Un'AltraEuropa mediatore di pace

Quest 'Europa è  imbelle nella sua politica estera anche perché è un progetto politico incompiuto. Non parla ad una sola voce, basti pensare ai casi di Libia e Siria. Certo ora ha un corpo diplomatico europeo, c'è la figura dell'Alto Commissario, il Parlamento Europeo ha qualche potere in più. Ma da una parte manca una visione strategica dell'Unione ferma alla dottrina Solana, la European Security Strategy che a suo tempo creo non pochi mal di testa nella Washington neocon, vista la propensione alla prevenzione politica dei confitti in tempi di guerra preventiva. E spesso l'approccio strategico è determinato dagli interessi dell'industria militare, come dimostrato nella recente discussione in seno al Consiglio Europeo di dicembre scorso. Dall'altra un approccio intergovernativo che da più forza al più forte, in genere l'asse franco-tedesco, vista la latitanza di Londra. Il nucleo duro, quello economico-finanziario di Francoforte e Berlino resta con le sue velleità di conquistare i mercati dell'ex Europa Orientale. E mettere alla frusta i paesi del suo Sud, in virtù di un patto contratto a suo tempo con Parigi. A me l'Europa orientale e possibilmente i Balcani a te il Mediterraneo. Scelta scellerata come dimostrarono il naufragio dell'Union por le Mediterranée di Sarkozy e la fallimentare politica francese nel Maghreb e non solo. Eppoi ancora le incongruenze di un continente che vorrebbe essere "potenza", ma si trova ad sere ancora una vota schiacciato tra i due estremi poli di una possibile nuova guerra fredda. Torna alla  mente una proposta fatta a suo tempo da Etienne Balibar, quella dell'Europa mediatore evanescente. Questo potrebbe esser e fare l'AltraEuropa sull'Ucraina,  Mediare, evitare la lacerazione dell'Ucraina, lavorare per uno status di neutralità attiva per quel paese, ricucire con Mosca. Per farlo l'Europa deve attrezzarsi: rivedere le sue relazioni con la NATO, insistere per la "denuclearizzazione del continente" darsi strumenti di sicurezza improntati non su vocazione offensiva ma su risoluzione diplomatica e multilaterale dei conflitti, e della sua prevenzione, polizia internazionale.
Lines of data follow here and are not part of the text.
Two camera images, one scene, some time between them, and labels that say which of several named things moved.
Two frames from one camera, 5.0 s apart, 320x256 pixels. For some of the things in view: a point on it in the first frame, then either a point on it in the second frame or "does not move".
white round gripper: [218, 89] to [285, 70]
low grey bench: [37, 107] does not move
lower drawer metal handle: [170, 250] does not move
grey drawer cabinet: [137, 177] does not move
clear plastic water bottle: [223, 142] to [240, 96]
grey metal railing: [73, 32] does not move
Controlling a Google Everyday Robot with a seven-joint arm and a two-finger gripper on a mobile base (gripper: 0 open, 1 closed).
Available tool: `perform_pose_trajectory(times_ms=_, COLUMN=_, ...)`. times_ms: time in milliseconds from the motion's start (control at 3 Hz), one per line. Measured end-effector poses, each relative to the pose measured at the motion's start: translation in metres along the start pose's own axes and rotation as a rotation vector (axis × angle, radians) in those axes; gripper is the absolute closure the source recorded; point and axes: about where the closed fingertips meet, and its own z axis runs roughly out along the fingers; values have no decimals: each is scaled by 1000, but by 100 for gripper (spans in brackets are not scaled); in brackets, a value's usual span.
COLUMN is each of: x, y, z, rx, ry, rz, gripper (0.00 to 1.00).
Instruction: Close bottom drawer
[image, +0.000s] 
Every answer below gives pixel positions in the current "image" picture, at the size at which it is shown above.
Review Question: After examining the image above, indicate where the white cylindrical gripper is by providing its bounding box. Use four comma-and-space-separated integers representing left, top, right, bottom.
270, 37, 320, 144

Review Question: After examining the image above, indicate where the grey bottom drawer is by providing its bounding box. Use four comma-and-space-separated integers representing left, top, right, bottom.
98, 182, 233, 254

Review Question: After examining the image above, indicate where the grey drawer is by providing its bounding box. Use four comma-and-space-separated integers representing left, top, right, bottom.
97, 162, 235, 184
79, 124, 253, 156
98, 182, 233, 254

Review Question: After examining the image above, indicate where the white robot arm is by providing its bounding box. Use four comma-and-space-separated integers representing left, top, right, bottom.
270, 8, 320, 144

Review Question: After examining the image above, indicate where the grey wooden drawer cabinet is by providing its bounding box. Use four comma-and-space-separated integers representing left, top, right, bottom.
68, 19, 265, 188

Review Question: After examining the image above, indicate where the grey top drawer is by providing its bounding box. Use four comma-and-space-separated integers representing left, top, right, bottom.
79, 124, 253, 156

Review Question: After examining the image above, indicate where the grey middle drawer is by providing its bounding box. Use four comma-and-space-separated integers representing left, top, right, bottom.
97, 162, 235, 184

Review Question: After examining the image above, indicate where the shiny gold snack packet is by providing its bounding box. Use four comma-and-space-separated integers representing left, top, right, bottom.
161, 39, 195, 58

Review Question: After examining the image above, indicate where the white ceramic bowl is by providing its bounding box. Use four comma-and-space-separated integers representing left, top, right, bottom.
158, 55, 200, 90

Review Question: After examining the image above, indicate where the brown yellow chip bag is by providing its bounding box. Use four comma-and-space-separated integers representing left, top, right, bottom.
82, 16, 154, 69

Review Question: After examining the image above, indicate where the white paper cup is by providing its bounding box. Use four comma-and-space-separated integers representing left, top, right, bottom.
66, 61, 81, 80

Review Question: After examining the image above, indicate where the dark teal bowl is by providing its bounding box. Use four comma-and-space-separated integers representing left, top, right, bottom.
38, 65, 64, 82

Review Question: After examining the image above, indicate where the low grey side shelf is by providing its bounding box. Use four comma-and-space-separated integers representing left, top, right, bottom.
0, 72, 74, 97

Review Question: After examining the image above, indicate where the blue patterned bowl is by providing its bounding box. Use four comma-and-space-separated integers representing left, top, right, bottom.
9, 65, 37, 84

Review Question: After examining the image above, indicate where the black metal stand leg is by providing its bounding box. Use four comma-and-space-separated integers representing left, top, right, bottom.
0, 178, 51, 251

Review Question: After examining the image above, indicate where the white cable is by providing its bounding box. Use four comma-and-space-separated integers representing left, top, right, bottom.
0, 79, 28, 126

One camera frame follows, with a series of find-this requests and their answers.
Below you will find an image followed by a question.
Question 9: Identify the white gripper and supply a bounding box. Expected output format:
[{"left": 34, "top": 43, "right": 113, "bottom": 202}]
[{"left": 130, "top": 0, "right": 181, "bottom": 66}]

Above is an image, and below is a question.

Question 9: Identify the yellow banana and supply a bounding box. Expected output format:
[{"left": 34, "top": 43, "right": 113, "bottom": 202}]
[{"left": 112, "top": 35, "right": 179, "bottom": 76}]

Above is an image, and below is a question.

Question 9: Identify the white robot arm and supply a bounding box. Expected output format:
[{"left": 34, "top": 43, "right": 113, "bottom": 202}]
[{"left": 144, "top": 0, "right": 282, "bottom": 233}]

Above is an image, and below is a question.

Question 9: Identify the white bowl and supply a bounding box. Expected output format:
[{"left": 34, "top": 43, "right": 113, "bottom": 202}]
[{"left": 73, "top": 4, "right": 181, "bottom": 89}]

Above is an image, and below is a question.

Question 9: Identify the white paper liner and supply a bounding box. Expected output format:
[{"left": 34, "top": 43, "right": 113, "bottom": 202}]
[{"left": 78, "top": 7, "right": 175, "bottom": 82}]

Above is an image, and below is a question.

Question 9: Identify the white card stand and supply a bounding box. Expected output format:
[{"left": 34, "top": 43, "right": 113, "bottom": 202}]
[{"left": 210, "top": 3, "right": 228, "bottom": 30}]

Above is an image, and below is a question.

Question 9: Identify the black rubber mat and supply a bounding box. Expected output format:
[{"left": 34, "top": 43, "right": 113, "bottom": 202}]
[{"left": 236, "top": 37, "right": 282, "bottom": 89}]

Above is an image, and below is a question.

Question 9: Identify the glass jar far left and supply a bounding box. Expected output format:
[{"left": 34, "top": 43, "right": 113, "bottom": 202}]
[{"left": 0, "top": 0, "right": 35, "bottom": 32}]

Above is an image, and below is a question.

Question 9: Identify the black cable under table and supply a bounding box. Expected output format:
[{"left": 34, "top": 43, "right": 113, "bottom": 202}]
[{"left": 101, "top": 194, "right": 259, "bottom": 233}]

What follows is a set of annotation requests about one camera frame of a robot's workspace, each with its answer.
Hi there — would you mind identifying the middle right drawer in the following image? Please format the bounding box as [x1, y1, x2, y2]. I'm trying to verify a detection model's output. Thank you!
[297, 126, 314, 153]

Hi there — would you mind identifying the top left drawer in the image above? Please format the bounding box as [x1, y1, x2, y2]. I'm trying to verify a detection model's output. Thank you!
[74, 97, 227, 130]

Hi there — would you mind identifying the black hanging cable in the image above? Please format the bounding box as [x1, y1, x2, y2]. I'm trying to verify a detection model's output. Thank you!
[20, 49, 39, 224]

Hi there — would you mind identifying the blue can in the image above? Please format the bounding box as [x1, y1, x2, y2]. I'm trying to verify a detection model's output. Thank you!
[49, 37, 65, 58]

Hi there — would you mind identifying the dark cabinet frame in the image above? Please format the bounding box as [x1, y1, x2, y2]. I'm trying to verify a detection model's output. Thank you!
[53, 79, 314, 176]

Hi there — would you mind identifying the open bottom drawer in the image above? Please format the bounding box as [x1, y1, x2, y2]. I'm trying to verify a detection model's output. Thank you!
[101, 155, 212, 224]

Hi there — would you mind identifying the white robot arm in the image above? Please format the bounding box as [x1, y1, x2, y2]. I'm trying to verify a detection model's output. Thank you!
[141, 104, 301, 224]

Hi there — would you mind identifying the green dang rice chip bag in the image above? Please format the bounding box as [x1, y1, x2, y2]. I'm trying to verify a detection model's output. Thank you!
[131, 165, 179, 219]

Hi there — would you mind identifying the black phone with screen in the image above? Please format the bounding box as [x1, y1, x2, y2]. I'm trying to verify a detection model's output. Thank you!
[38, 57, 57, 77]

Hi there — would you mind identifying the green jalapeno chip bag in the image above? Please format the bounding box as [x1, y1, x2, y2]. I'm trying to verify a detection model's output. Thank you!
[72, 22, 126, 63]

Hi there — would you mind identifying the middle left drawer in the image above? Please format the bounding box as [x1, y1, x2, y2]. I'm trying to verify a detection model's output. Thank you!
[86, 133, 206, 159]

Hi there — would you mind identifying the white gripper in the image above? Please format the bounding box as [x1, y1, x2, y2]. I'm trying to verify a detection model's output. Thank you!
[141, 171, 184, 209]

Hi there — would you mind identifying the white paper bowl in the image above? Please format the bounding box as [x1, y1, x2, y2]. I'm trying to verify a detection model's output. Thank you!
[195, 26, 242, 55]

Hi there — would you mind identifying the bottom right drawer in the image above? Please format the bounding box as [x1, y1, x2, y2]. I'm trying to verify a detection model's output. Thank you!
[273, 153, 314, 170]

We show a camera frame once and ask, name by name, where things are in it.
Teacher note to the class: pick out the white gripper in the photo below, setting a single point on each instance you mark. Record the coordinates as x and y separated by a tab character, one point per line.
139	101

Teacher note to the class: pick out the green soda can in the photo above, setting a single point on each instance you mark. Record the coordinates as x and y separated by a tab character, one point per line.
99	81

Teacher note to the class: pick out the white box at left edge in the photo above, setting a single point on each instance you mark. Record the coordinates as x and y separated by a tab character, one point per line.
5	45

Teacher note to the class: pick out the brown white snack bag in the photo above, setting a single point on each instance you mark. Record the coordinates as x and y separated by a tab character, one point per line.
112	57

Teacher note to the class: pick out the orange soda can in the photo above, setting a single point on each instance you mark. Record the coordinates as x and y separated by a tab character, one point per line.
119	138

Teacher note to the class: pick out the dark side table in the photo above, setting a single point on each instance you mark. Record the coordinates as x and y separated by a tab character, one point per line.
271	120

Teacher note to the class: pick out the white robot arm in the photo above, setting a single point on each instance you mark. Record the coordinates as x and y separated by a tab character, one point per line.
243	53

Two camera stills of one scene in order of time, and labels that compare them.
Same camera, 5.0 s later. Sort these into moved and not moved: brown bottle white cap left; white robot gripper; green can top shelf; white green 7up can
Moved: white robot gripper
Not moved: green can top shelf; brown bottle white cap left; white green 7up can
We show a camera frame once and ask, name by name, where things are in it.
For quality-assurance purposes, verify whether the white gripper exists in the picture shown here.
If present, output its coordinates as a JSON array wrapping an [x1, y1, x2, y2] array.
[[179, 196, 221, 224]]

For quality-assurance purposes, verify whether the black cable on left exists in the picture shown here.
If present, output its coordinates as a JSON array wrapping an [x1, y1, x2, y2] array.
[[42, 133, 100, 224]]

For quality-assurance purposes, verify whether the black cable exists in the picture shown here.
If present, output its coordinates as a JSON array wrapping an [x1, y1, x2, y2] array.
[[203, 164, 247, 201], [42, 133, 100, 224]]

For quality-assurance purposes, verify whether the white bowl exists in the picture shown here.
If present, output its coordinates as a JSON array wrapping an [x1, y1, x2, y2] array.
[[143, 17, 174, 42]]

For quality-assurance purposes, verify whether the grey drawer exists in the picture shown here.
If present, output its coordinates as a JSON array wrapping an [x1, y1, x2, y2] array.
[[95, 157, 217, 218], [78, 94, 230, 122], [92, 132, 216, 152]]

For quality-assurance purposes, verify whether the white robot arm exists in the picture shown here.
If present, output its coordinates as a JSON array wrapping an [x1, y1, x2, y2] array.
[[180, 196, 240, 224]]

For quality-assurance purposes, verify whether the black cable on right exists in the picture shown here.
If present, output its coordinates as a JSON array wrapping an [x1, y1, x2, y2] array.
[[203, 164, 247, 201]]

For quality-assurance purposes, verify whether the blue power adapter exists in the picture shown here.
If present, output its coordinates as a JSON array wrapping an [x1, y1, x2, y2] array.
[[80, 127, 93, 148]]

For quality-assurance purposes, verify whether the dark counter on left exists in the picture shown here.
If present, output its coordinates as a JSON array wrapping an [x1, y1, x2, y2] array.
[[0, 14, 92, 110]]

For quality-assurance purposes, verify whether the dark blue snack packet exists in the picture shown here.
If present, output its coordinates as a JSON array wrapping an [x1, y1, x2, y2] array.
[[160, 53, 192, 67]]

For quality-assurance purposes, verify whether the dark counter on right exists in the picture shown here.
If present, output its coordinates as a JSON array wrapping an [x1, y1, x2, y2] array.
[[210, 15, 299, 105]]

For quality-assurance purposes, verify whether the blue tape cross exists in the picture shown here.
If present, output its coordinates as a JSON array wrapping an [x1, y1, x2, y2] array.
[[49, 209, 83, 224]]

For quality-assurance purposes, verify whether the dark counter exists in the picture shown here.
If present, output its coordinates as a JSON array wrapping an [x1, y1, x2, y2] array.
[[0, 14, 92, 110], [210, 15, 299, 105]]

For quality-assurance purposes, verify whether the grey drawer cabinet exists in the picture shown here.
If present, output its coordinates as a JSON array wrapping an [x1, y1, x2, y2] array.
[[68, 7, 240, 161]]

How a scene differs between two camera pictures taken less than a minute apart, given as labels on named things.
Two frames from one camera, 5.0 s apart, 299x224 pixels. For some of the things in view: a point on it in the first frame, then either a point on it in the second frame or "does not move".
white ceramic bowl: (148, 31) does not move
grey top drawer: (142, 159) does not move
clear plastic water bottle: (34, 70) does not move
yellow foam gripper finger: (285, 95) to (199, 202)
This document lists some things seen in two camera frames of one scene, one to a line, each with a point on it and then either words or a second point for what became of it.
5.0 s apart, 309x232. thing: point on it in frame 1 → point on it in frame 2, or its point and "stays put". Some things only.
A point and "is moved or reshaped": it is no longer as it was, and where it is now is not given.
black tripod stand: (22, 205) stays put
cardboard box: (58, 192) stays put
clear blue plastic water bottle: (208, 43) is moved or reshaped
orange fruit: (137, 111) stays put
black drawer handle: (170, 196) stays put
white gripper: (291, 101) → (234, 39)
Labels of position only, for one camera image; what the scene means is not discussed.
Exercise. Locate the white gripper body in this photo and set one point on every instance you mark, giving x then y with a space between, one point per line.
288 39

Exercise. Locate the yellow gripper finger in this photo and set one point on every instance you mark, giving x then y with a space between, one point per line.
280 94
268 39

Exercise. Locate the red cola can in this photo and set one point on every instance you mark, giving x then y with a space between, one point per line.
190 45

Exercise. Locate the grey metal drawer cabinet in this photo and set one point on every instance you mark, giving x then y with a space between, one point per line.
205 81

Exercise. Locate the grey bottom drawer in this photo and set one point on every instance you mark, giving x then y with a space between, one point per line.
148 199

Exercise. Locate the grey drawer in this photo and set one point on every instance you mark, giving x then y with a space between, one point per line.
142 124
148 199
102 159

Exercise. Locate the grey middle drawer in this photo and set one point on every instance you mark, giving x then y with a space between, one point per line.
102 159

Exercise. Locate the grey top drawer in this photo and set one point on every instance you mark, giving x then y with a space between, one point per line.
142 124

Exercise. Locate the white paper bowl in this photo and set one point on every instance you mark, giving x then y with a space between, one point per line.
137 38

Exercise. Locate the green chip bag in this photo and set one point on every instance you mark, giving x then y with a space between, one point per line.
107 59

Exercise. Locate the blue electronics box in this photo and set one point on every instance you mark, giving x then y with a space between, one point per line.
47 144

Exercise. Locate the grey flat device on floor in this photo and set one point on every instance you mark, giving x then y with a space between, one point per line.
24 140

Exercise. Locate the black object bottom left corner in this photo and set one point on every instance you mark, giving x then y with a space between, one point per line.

E rivedere a fondo il suo modello energetico, per ridurre progressivamente la dipendenza da combustibili fossili e gas naturale (sopratutto importato dalla Russia, di qui l'importanza geostrategica dell'Ucraina) , verso produzioni ecocompatibili, ed energie rinnovabili su piccola scala. Fare la pace facendo pace con il pianeta.

lunedì 10 marzo 2014

Dietro la crisi ucraina lo spettro di una nuova guerra fredda

una domanda: Nelle ultime sue dichiarazioni sulla crisi Ucraina la Ministra degli Esteri Mogherini sposa una linea di cautela, apparentemente volta a lasciare aperta la strada a ipotesi di mediazione che rispettino l'integrità del paese ma anche la sua composizione plurietnica, e le radici storiche della crisi stessa. Un'ipotesi perseguita forse troppo debolmente ma che presuppone certo un impegno alla de-escalation del potenziale conflitto. Nel mentre assistiamo al rischio di una nuova guerra fredda, la risposta "dura" a questa crisi nel mezzo dell'Europa è fatta di armi, soldati, controllo militare del territorio. La NATO smentisce oggi ogni eventuale ipotesi di partnership per l'Ucraina, ma gli Stati Uniti inviano cacciabombardieri nei paesi limitrofi. Putin gioca al braccio di ferro, spostando i suoi soldati in lungo e largo in Crimea. De-escalation, e mediazione internazionale, va bene. Ma questo presuppone che chi la propone sia parte terza, una sorta di neutralità attiva, un arbitro imparziale. E qui casca l'asino. Come può l'Italia esserlo in caso se la sua politica "dura" quella militare e strategica prevede nientedimeno che il potenziamento della sua possibile capacità offensiva nucleare? Già sembra che questo elemento continui a rimanere fuori da ogni discussione sul disarmo, la non-proliferazione, gli F35. Per essere più specifici: gli F35 che l'Italia avrebbe deciso di comprare avranno un lotto che verrà predisposto al trasporto e sgancio di armi nucleari americane. Senza F35 questa capacità non sarebbe, visto che una volta usciti di scena i Tornado gli Eurofighter non avrebbero la stessa capacità. Secondo, quelle bombe atomiche di nuova generazione che verrebbero imbarcate sugli F35 sarebbero di nuova generazione, ossia a potenza variabile, al punto da essere tattiche e strategiche alla bisogna, Imbarcate su un cacciabombardiere "stealth" e potenzialmente a lungo raggio come l'F35 potrebbero essere sganciate finanche su Mosca. E l'Italia sarebbe l'unico paese europeo NATO senza propria capacità nucleare a disporre di questa facoltà. I Russi sono molto irritati per questo e tutto il negoziato per il disarmo e la non proliferazione rischia di esserne pregiudicato. Allora esiste un'evidente contraddizione tra una politica estera enunciata pubblicamente e fatta di invito alla prudenza e la de-escalation ed una militare e di sicurezza che invece metterebbe l'Italia in prima fila in una nuova corsa agli armamenti nucleari. Come la mettiamo?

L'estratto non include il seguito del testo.